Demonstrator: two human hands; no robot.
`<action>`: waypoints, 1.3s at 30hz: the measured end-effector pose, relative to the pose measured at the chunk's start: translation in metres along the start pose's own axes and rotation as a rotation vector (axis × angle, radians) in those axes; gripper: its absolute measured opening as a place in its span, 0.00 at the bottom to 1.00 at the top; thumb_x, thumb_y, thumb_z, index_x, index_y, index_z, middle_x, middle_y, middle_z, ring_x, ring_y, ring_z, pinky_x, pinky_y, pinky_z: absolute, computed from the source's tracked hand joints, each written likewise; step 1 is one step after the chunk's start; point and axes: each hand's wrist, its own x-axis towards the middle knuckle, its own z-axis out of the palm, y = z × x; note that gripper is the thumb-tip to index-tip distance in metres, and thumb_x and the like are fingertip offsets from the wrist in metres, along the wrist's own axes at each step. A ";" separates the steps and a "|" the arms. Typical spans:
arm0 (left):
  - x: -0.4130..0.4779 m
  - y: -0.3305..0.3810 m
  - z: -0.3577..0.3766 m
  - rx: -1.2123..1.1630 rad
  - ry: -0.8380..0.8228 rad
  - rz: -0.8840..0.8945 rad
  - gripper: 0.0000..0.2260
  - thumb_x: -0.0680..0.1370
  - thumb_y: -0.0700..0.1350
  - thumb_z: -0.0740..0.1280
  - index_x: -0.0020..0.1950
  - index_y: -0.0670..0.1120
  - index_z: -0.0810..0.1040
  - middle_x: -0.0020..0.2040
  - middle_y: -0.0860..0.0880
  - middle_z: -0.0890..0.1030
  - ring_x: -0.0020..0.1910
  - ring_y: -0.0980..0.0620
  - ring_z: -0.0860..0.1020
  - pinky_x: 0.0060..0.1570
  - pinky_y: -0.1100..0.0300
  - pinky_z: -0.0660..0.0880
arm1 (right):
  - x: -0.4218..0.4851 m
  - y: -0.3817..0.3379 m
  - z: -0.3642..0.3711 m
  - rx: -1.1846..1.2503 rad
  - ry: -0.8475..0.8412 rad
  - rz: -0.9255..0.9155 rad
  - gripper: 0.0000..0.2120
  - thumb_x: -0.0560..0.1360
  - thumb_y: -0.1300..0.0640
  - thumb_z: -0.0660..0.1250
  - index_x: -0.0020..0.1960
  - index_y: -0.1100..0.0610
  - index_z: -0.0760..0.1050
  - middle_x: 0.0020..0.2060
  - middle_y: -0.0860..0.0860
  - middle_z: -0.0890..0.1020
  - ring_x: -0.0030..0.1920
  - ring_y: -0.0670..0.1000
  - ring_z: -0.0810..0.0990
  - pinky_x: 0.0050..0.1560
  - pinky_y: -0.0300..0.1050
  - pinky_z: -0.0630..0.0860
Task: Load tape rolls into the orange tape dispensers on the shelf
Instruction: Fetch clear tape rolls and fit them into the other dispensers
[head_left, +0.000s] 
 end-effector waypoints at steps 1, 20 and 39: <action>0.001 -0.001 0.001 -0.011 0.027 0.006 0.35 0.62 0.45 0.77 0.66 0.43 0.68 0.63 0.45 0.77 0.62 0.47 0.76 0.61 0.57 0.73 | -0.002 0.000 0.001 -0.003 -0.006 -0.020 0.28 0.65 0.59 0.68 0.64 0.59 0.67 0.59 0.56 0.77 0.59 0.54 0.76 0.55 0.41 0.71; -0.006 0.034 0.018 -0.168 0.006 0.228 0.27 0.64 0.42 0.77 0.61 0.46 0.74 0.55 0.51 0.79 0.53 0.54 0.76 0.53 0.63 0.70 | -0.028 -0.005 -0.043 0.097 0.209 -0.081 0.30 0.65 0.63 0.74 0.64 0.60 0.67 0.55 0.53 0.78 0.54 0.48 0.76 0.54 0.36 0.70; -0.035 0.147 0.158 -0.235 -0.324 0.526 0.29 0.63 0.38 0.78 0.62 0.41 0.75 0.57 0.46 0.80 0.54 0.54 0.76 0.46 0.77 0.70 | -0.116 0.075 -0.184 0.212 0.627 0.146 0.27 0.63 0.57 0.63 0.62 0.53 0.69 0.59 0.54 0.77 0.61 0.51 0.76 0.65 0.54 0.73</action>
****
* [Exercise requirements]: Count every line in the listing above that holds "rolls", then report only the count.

* [Exercise answer]: 2